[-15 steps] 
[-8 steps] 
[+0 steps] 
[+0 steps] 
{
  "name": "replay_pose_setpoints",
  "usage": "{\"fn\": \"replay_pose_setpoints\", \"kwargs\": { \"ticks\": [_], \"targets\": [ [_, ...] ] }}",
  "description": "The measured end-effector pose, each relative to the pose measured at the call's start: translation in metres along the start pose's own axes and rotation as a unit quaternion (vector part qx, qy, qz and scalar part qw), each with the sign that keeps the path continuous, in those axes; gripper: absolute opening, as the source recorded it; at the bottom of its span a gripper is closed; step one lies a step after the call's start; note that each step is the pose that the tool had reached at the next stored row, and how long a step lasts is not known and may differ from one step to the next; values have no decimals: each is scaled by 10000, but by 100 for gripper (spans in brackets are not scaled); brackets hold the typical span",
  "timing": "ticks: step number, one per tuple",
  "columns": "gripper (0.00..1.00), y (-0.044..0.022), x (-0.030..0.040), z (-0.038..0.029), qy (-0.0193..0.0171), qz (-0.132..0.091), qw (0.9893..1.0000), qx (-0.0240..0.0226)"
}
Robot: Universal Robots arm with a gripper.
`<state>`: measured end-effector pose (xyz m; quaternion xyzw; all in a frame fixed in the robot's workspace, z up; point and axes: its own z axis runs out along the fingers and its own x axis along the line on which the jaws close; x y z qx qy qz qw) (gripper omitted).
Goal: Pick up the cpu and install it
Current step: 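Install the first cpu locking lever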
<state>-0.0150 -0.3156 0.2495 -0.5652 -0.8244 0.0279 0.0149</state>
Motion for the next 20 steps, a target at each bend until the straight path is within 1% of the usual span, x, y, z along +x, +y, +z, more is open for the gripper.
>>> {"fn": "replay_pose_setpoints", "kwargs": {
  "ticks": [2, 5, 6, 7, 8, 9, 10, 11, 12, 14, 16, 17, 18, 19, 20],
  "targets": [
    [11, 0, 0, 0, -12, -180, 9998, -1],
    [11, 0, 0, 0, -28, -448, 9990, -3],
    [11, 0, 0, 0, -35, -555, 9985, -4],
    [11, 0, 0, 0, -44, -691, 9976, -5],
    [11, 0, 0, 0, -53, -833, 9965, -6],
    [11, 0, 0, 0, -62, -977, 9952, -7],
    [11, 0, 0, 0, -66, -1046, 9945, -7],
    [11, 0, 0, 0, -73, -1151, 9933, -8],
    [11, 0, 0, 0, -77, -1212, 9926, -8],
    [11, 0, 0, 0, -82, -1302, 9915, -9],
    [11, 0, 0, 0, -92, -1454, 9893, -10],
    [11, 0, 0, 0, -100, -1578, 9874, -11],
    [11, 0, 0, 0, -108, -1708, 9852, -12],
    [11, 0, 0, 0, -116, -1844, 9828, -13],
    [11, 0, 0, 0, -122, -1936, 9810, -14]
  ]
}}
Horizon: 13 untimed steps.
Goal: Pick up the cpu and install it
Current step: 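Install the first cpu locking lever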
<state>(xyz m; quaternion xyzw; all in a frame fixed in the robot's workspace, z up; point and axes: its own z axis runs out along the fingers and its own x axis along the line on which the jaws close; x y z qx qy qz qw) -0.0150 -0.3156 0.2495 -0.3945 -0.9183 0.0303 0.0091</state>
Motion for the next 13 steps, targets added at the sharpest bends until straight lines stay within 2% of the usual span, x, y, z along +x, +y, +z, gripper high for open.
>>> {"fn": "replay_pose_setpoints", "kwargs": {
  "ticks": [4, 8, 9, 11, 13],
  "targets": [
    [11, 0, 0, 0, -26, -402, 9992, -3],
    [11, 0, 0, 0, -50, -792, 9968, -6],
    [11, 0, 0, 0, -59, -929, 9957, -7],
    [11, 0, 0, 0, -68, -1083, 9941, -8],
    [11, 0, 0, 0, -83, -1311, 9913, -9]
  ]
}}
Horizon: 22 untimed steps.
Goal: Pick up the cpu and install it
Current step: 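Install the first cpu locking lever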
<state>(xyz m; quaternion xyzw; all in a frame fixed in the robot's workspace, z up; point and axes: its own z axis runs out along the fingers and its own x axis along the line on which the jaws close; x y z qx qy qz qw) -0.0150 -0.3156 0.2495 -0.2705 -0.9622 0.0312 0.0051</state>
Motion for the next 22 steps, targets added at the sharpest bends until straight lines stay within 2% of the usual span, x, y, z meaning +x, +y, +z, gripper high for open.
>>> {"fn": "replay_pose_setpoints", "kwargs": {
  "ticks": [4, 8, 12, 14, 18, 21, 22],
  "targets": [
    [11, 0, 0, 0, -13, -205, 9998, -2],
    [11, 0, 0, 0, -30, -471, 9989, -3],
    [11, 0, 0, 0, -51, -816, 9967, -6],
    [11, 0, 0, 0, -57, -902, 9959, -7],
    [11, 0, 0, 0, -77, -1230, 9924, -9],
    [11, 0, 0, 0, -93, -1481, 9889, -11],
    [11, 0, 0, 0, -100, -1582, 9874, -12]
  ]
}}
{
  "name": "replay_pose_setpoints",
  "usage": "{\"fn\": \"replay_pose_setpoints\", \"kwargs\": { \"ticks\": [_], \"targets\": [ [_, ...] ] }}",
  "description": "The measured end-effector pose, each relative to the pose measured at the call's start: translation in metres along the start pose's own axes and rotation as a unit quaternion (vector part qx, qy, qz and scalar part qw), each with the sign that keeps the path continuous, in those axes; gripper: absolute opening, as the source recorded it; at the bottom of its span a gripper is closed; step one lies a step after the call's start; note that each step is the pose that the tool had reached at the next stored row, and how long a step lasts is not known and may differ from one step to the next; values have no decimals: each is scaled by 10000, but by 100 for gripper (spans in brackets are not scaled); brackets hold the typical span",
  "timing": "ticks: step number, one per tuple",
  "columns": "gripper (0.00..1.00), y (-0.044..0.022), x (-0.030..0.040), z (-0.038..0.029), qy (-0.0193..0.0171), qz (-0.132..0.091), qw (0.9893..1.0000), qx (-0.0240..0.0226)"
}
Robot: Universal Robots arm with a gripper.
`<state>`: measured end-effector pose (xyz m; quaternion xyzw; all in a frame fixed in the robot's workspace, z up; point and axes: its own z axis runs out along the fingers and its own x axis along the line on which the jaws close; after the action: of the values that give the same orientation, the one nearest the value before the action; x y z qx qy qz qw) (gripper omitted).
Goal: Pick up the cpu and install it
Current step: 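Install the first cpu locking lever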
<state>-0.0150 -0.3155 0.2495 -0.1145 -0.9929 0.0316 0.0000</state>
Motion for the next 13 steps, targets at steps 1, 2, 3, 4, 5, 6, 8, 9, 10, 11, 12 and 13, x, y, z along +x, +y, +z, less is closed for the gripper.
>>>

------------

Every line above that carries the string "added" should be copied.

Motion for the next 13 steps, targets added at the sharpest bends until straight lines stay within 2% of the usual span, x, y, z along +x, +y, +z, gripper high for open.
Motion for the next 22 steps, targets added at the sharpest bends until straight lines stay within 2% of the usual span, x, y, z meaning +x, +y, +z, gripper high for open.

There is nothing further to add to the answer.